Ernest Hemingway is without doubt the greatest writer in English on bullfighting as it was in the early twentieth century. Hemingway was also a man whose life and literature resemble his subject matter in their odd combination of courage and deceit, of truth and its avoidance. The heart of bullfighting is tricking the bull into charging the cloth rather than the man, the lure rather than the predator. Even beyond that, though, it is born of the sort of pride that encourages lies. Bullfighters are among the bravest men I know, and yet sometimes even they exaggerate the dangers, poeticise the blood. Like the matador who claimed to me that a bull he killed was 1,550lb, when I know it was only 1,400. All I could think as we spoke was why he needed to add that extra ten per cent or so, when it was already one third larger than those killed by other toreros.
Hemingway was a man of astonishing literary skill, with an impressive war record and physical prowess, and yet he was riddled with insecurities – social, sexual, intellectual and artistic – which no number of wives, Nobel prizes or lion hunts in Africa could hope to quiet. So it should be no surprise that he wrote his first detailed account of a bullfight in April 1923, without ever having seen one.

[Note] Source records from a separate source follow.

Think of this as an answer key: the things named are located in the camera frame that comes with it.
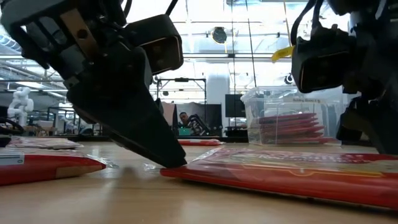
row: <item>white humanoid robot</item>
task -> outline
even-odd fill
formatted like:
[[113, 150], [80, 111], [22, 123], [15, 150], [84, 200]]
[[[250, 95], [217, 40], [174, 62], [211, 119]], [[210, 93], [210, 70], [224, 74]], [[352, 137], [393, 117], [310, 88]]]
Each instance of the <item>white humanoid robot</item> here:
[[7, 115], [8, 118], [15, 121], [16, 116], [19, 120], [19, 125], [22, 127], [26, 126], [27, 122], [27, 112], [33, 111], [33, 100], [29, 99], [28, 94], [30, 93], [29, 87], [18, 87], [17, 91], [13, 94], [13, 99], [11, 104], [8, 107]]

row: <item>ceiling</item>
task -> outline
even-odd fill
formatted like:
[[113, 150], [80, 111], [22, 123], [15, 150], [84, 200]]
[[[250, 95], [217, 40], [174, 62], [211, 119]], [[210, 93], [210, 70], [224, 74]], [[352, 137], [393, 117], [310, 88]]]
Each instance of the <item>ceiling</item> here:
[[[127, 21], [163, 14], [169, 3], [165, 0], [133, 1]], [[290, 60], [273, 64], [269, 57], [276, 50], [289, 46], [287, 28], [292, 26], [305, 5], [306, 1], [303, 0], [286, 0], [285, 14], [282, 0], [179, 0], [170, 18], [182, 36], [185, 63], [178, 70], [162, 73], [157, 78], [205, 78], [216, 71], [229, 74], [231, 88], [236, 87], [240, 91], [252, 88], [254, 79], [257, 85], [283, 85], [281, 77], [290, 72]], [[334, 15], [327, 5], [322, 7], [321, 15], [324, 26], [330, 27], [336, 23], [346, 30], [347, 17]], [[311, 17], [312, 11], [303, 19], [299, 35], [307, 36]], [[224, 44], [213, 40], [211, 35], [215, 27], [223, 27], [226, 32]], [[18, 57], [20, 54], [19, 45], [9, 38], [4, 29], [0, 29], [0, 78], [60, 79], [56, 71], [45, 71], [35, 62]], [[15, 89], [26, 84], [19, 82], [8, 85], [0, 82], [0, 89]], [[40, 85], [32, 88], [55, 90], [52, 95], [32, 93], [42, 105], [51, 106], [53, 101], [65, 100], [65, 92], [59, 91], [65, 89], [61, 82]], [[169, 82], [162, 88], [169, 92], [168, 96], [163, 96], [165, 98], [203, 98], [203, 84]], [[156, 85], [150, 89], [155, 95]], [[4, 101], [10, 96], [0, 94], [0, 100]]]

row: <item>plastic packaging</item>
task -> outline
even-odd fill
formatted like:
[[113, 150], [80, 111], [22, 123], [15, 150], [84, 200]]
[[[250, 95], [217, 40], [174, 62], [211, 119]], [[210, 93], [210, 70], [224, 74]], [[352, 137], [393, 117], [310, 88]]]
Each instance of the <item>plastic packaging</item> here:
[[76, 149], [82, 144], [64, 138], [38, 138], [13, 136], [6, 147], [11, 148], [39, 148], [39, 149]]
[[241, 100], [251, 144], [340, 143], [335, 139], [343, 112], [339, 88], [303, 94], [295, 86], [262, 86]]
[[398, 210], [398, 157], [217, 148], [167, 177]]
[[179, 139], [182, 146], [220, 146], [224, 144], [217, 139]]
[[107, 167], [110, 161], [73, 150], [0, 149], [0, 185], [76, 177]]

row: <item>wooden table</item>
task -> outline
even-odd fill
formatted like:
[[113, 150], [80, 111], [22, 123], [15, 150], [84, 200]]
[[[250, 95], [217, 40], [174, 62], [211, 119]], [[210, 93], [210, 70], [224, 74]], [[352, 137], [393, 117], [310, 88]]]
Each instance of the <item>wooden table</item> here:
[[[398, 223], [384, 213], [193, 184], [144, 170], [146, 159], [113, 143], [85, 143], [83, 152], [112, 159], [120, 169], [72, 179], [0, 187], [1, 224]], [[254, 147], [229, 144], [227, 147]], [[209, 147], [186, 147], [188, 159]], [[290, 151], [349, 151], [346, 147], [270, 147]]]

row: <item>white pillar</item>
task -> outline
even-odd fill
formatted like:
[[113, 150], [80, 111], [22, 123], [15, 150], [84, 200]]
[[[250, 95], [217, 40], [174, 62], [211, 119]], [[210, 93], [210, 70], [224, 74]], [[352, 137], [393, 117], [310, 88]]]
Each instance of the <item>white pillar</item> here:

Europe at the time had reopened its doors after the Great War, and cash-rich Americans flocked over to see what had survived the conflict and to admire what was left of the history. The twenty-two-year-old Hemingway, newly wed and with an infant son, had arrived in Paris as a foreign correspondent in 1921 for the Toronto Star, although he had already made up his mind to become a ‘writer’ rather than a journalist. It was there that he met his artistic mentors, like the poet Ezra Pound, who would help him refine an already economical use of words learnt in journalism, resulting in a style he used so well at the beginning, and unwittingly parodied so terribly later on.
The other defining feature of Hemingway’s writing, which also betrayed him – or was betrayed by him – in later life, was an aesthetic notion he learnt as an ambulanceman on the Western front, a notion he described as ‘grace under pressure’. This is the ability of certain unusual people to act with almost inhuman integrity and courage in the face of the sort of danger that makes other men break, and the tragic heroic beauty that is associated with witnessing such events.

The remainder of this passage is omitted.